In generale questo non è più un paese per molte categorie di persone ma in particolare non lo è per quelle impegnate nel lavoro creativo e intellettuale.
Le motivazioni molteplici: l’avvento dei social, l’accesso facile ai programmi di elaborazione grafica e fotografica, alcune.
Lo stesso fenomeno, però, non si riscontra nel resto dei paesi europei dove le professioni legate alla comunicazione hanno dignità e riconoscimento sociale, quindi è chiaro che è un fatto culturale legato al nostro approccio con i mestieri della comunicazione, non solo visiva.
E qui ritorno a uno dei nostri mentori, maestri, fari illuminanti: Massimo Dolcini.
Abbiamo visitato la mostra di cui a un nostro precedente post, mostra itinerante per l’Italia che vi invitiamo a tenere d’occhio qualora si presentasse dalle vostre parti.

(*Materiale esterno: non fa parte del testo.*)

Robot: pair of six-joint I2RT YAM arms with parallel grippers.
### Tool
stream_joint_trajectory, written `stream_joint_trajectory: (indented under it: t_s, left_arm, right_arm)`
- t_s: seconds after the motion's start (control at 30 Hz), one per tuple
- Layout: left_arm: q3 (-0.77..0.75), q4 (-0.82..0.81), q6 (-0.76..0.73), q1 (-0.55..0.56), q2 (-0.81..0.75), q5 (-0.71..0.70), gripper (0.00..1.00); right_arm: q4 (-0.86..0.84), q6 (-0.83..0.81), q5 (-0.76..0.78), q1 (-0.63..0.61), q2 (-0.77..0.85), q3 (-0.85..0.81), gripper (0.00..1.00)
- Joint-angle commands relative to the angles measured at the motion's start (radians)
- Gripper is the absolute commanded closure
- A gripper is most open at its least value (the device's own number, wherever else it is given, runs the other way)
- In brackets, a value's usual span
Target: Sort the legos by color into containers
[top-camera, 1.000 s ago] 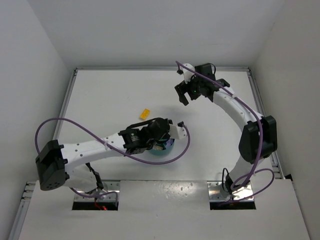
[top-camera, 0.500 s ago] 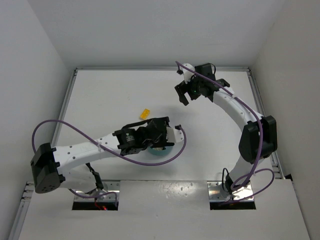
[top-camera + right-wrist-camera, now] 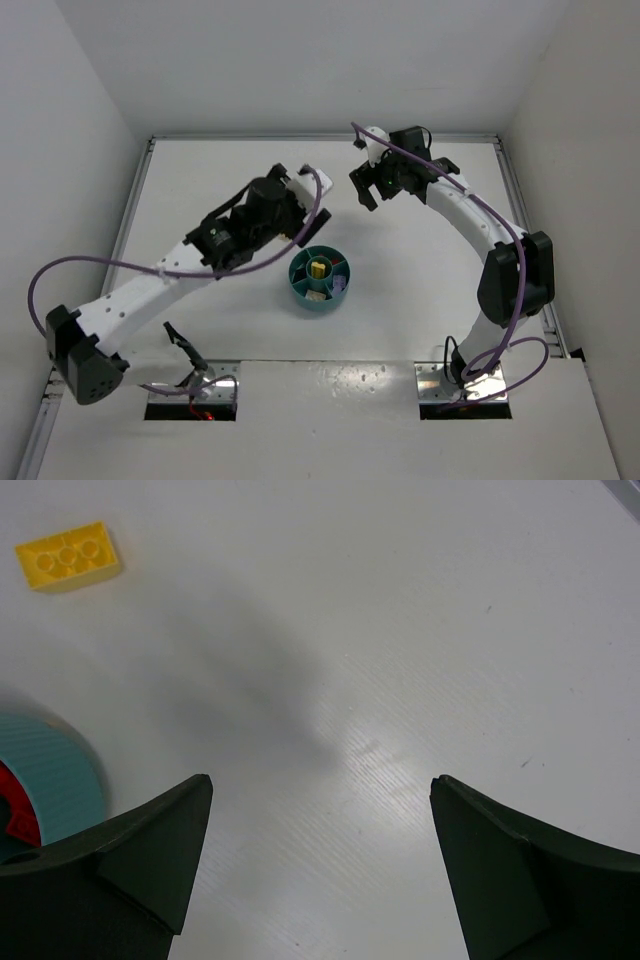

Di seguito una serie di immagini che illustrano la sua attività di professionista della comunicazione che viveva il mestiere concretamente sul territorio e in tutte le sue sfaccettature, compreso l’artigianato, l’illustrazione e perché no la poesia…
La mostra ci ha chiarito come oggi manchi completamente un’attenzione culturale al mondo della comunicazione e, in particolare, ciò che non esiste più è la committenza.
Quello scambio con le istituzioni, un tempo sensibili a comunicare in modo efficace e corretto (e in questo il lavoro di Dolcini parla in modo esemplare del rapporto committenza/territorio/professionista) e da qui a scendere a qualsiasi entità, struttura, azienda che non vive più la comunicazione visiva come uno step fondamentale della propria attività e del proprio ruolo sociale.
Possiamo e dobbiamo però guardare all’esempio di Dolcini per recuperare (almeno tentare) quell’onestà professionale visibile chiaramente nel suo instancabile lavoro, che ci conforta e ci stimola, nonostante tutto, ad aver fiducia nel futuro.